I also wasn’t sure what I was going to tell Soul, and she didn’t seem the patient, understanding type, not when she was in light-dragon form.

 

The weirdness was in overlays and none of it was going to be good. Nothing was ever good in the land of the blood-suckers. It was always FUBAR from beginning to end.

 

I laid my head back and studied the painting on the ceiling of Del’s bedroom. All that was missing was satyrs and images of torture to make it perfectly weird. I let my eyes trace the feathered wings of an angel as I tried to remember what else I knew about the Sons of Darkness. Something the other priestess, Sabina, had said months ago. Sabina was way more sane than Bethany, but she had lost her humanity centuries ago too. She had told me that the eldest Son of Darkness had visited, a century ago, and had failed to rise one night. Yeah. That was it.
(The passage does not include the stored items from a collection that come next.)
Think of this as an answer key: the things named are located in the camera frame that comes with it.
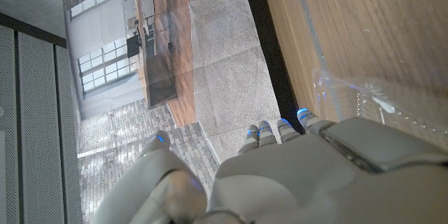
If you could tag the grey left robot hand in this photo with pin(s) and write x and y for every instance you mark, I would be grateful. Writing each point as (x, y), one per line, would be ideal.
(297, 182)

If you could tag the clear plastic clamshell container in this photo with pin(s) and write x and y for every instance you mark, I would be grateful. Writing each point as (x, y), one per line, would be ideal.
(385, 101)

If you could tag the printed room backdrop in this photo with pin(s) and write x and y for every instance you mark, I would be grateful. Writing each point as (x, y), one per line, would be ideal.
(224, 59)

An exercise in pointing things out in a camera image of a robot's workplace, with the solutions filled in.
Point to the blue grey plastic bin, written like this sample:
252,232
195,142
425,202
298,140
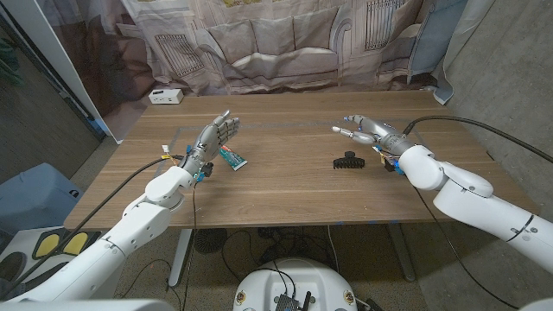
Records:
34,198

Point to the black module on torso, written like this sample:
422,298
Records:
287,302

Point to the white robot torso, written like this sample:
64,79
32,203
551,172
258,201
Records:
302,281

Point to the black round floor fan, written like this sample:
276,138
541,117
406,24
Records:
209,241

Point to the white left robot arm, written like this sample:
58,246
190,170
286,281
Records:
142,222

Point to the white partition panel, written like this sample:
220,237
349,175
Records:
65,73

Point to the floor mat with yellow pads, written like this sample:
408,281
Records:
47,244

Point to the grey table leg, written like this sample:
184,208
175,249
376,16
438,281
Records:
402,255

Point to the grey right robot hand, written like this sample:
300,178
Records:
384,134

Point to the white power strip box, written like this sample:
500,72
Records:
166,96

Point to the printed sofa backdrop cloth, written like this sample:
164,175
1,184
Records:
276,43

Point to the green red toothpaste tube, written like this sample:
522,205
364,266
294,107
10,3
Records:
234,160

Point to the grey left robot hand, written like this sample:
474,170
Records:
208,141

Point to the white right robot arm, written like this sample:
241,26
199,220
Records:
475,203

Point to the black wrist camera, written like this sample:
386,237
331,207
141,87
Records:
392,165
207,169

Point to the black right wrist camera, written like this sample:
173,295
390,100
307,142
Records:
392,165

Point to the black claw hair clip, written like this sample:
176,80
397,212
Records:
349,163

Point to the white table leg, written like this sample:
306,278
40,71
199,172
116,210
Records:
179,259

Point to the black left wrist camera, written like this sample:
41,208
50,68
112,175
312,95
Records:
207,169
Leo and Sabina entered his lair together, and the place had stank of violence and blood—of the Son’s holy life blood, or so she had said, and the blood of someone or something else. That blood had been splattered on the walls. Had that blood been Bethany’s? Had she brought Joses to Amaury Pellissier, the previous MOC? Or to Leo? The century timeline could work either way, but there had to be way more to the story, in order for the missing Son of Darkness to end up a prisoner in Leo’s basement.

 

Sabina and Leo had hidden the evidence. Reach had guessed or figured it out. Now everyone knew that Joses was here. Del was right. It would mean war with the EuroVamps, unless I could figure out a way to stop it.

 

Overhead, the lights flickered and the room went black. Which was the first time I noticed that I was in an internal room, one with no windows, one a vamp could stay in twenty-four/seven. And Leo and Del and been getting frisky, if my memory served. I sniffed the pillow again to be sure, but I didn’t smell Leo. They hadn’t spent frisky time here, which relieved me in ways I hadn’t expected. The lights came back on and the distant sound of generators went off. Power had been restored.

 

I rotated to my feet and groaned my way out of the room. I found the stairs and limped down to the locker room to clean up and change clothes, coming to a few conclusions. We needed several things: a full debrief, to find Brute, and to figure out where the arcenciel was in all the hullabaloo—still with Peregrinus, or escaped? We needed to know where Bethany had gone with the missing people. It was gonna be a long night.

 

I was on the stairs when I realized that Bruiser hadn’t shown up. I pulled my cell. Communications were up and I had three text messages. Eli’s said, Heading back to vamp HQ. W alive in hospital. Edmund feeding healing him. Alex’s said, Gimme call. Got info. Bruiser’s said, On the way. Be safe.

 

That text was more than an hour old, but so far as I knew, he hadn’t shown. I texted him back. Call me. And then texted the Kid to track his cell. Bruiser’s text was the one that mattered most.

 

? ? ?

 

I was in the shower when I felt cool air whoosh into the room. I shut off the water with one hand and simultaneously picked up the nine-mil. There was one in the chamber, ready to fire. The Judge was on the tiled ledge beside me, next to the shampoo.